Das 10-minütige Kurzformat untersucht den Wandel des Blickwinkels. Die aufeinanderfolgenden Stationen des Erlebens, Abstrahierens und Reflektierens erlebt, abstrahiert und reflektiert die Spielerin durch das Spiel zwischen der Fisch- und der Menschenperspektive.

Nóra Vermes studiert studiert Figurentheater an der HMdK Stuttgart.


  • Konzeption, Bau, Spiel Nóra Vermes

19:30 VREMSCHMLEZEN oder MICRO-Alien

Diese Maskenszene im Kurzformat beginnt mit einem Dokument über alle Mikroaggressionen von wildfremden Menschen, die ich seit meiner ersten Einreise bis heute erlebt habe. Warum kann ich all diese Erinnerungen, selbst die Kleinigkeiten wie Lachgeräusche, nicht löschen? Diese Frage öffnet den Zugang zu einer anderen Frage: Ich bin mehr als 30 Jahre in Korea aufgewachsen, und mein Selbst und meine Persönlichkeit wurden dort geformt. Als ich nach Deutschland kam, habe ich eine zweite Persönlichkeit entwickelt. Um hierher zu passen, musste ich ein anderes Ich erschaffen, und ich wurde von anderen erschaffen. Jetzt habe ich zwei Identitäten.
Wer ist Subi in Deutschland? Wie sehr unterscheidet sie sich von der Person in Korea? Subi in Korea und Deutschland sind unterschiedliche Menschen, aber wer ist echter? Wer bin ich, wenn andere mich hier sehen?
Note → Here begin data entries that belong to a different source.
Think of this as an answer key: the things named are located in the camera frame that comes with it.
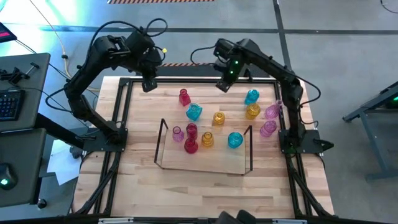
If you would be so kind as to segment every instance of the gray floor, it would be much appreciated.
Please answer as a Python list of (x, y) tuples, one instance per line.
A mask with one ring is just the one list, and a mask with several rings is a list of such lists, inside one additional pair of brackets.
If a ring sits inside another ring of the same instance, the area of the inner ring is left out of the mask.
[[(8, 2), (0, 12), (0, 21), (45, 24), (30, 4), (20, 6), (16, 2)], [(144, 26), (155, 17), (163, 17), (173, 28), (277, 29), (272, 0), (133, 5), (108, 5), (105, 0), (70, 0), (67, 4), (55, 0), (37, 2), (54, 25), (98, 27), (110, 20), (124, 20)], [(389, 3), (389, 8), (398, 11), (398, 2), (385, 2)], [(279, 0), (279, 4), (285, 29), (398, 29), (398, 14), (384, 10), (379, 0)], [(17, 10), (27, 17), (12, 16)], [(162, 27), (162, 24), (154, 24), (154, 27)], [(60, 59), (62, 50), (53, 32), (43, 32), (35, 26), (11, 25), (9, 28), (34, 50), (51, 53), (51, 62), (63, 70)], [(59, 34), (70, 56), (70, 72), (74, 74), (76, 65), (82, 63), (85, 57), (92, 33)], [(125, 32), (109, 34), (128, 35)], [(168, 49), (166, 63), (182, 63), (189, 62), (193, 49), (211, 46), (219, 37), (230, 40), (252, 38), (265, 53), (283, 63), (278, 34), (166, 33), (156, 37), (155, 42)], [(320, 122), (318, 128), (322, 138), (335, 143), (335, 148), (325, 153), (326, 175), (335, 213), (343, 218), (391, 223), (398, 220), (395, 209), (398, 204), (398, 179), (365, 181), (365, 174), (379, 171), (376, 158), (359, 120), (350, 124), (341, 120), (343, 115), (397, 81), (396, 38), (397, 35), (286, 35), (292, 68), (296, 74), (322, 90), (321, 99), (311, 103), (311, 109), (313, 117)], [(14, 42), (0, 44), (0, 56), (18, 54), (28, 54), (28, 51)], [(212, 62), (214, 58), (211, 51), (200, 52), (195, 61)], [(128, 72), (122, 69), (115, 72), (106, 70), (95, 80), (94, 87), (100, 87), (104, 75), (128, 75)], [(58, 90), (64, 81), (50, 68), (45, 91), (51, 93)], [(307, 88), (310, 97), (316, 96), (314, 89)], [(90, 94), (86, 95), (89, 100), (93, 99)], [(67, 105), (64, 96), (59, 95), (56, 99)], [(82, 127), (69, 114), (50, 110), (44, 103), (39, 110), (67, 128)], [(392, 129), (391, 122), (385, 119), (377, 124)], [(0, 220), (66, 214), (73, 182), (57, 187), (56, 180), (49, 178), (46, 183), (42, 189), (42, 196), (49, 201), (46, 209), (37, 211), (28, 205), (0, 208)]]

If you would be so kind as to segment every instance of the wooden tabletop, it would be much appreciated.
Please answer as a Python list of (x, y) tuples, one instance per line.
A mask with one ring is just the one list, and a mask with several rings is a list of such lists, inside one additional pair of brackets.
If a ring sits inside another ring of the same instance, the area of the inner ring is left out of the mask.
[[(104, 77), (96, 111), (110, 120), (120, 77)], [(302, 101), (307, 101), (304, 87)], [(210, 127), (215, 112), (226, 115), (223, 126), (228, 131), (244, 131), (253, 125), (253, 167), (244, 177), (211, 172), (162, 170), (154, 164), (160, 119), (172, 124), (188, 121), (186, 108), (178, 104), (181, 88), (186, 88), (192, 102), (203, 107), (198, 126)], [(262, 113), (253, 121), (245, 118), (244, 98), (248, 90), (260, 92), (258, 104)], [(281, 154), (277, 132), (269, 138), (259, 134), (266, 121), (265, 109), (275, 102), (274, 87), (268, 84), (235, 84), (223, 93), (211, 83), (159, 83), (158, 88), (144, 93), (140, 83), (132, 89), (126, 127), (129, 129), (126, 150), (122, 153), (113, 200), (113, 217), (208, 217), (223, 211), (236, 216), (245, 209), (257, 218), (293, 218), (292, 198), (285, 157)], [(306, 121), (312, 120), (309, 105), (302, 110)], [(103, 152), (94, 152), (81, 167), (73, 208), (79, 209), (98, 185)], [(326, 211), (333, 213), (328, 183), (321, 160), (302, 155), (308, 188)], [(101, 210), (106, 203), (105, 189)], [(297, 191), (304, 211), (301, 190)]]

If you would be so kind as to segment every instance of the table leg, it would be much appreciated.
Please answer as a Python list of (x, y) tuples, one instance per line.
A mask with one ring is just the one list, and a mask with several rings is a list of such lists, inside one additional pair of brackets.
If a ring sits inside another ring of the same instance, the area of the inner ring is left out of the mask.
[(62, 140), (68, 144), (83, 149), (84, 143), (76, 139), (76, 134), (48, 119), (46, 116), (37, 113), (35, 128), (45, 128), (49, 135)]

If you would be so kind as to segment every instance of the red glass vase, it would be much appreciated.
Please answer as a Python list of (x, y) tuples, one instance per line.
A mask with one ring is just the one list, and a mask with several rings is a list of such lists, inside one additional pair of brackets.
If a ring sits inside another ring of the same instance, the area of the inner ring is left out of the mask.
[(195, 152), (197, 152), (199, 146), (198, 146), (198, 143), (194, 139), (188, 138), (185, 141), (184, 148), (187, 153), (194, 154)]
[(194, 140), (198, 138), (198, 127), (193, 123), (187, 126), (187, 138), (192, 138)]
[(182, 106), (187, 106), (191, 103), (191, 98), (189, 97), (186, 89), (180, 90), (180, 103)]

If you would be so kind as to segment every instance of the orange striped tape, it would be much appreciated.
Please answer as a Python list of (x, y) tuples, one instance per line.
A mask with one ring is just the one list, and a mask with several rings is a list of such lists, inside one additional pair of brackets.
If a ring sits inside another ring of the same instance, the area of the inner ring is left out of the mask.
[[(197, 65), (208, 65), (209, 63), (197, 63)], [(194, 63), (164, 63), (161, 67), (176, 67), (176, 66), (196, 66)]]
[(108, 0), (108, 4), (171, 3), (171, 2), (213, 2), (215, 0)]
Subi Lee studiert Figurentheater an der HMdK Stuttgart.


  • Konzept, Bau, Spiel, Regie Subi Lee
  • Musik Zoey Jaeyeon Jo
  • Licht Joachim Fleischer
  • Künstlerische Betreuung Julika Mayer, Sylvia Wanke

20:30 Le vide entre la tête et la queue

Die Leere zwischen Kopf und Schwanz ist ein lebhaftes und bissiges Puppentheaterstück, von und mit Rakoo de Andrade. Es ist die Geschichte eines riesigen Krokodils, in dessen Innerem ein Mann lebt. Da er es gewohnt ist, eingesperrt zu sein, werden die seltsamen Umstände ihm so selbstverständlich, dass er den Bauch des Tieres gar nicht länger verlassen möchte. Die Situation, die 1864 in Fjodor Dostojewskis Kurzgeschichte „Das Krokodil“ beschrieben wurde, wird diesmal von einer Frau nachgespielt, die in den Eingeweiden des Reptils gefangen gehalten wird. Während das Tier sie verdaut, folgt ein Dialog zwischen dem Patriarchat, das durch das Reptil repräsentiert wird, und einem feministischen Manifest, das den Weg zu einem möglichen Ausweg sucht. Wird sie ihn finden? Mit Gewalt, Wildheit, Spannung und einem ziemlich pikanten Humor wird das Krokodil ohne Risiko für das Publikum gezähmt.

Die Brasilianerin Rakoo de Andrade studierte an der Ecole Nationale Supérieure des Arts de la Marionnette in Charleville-Mézières.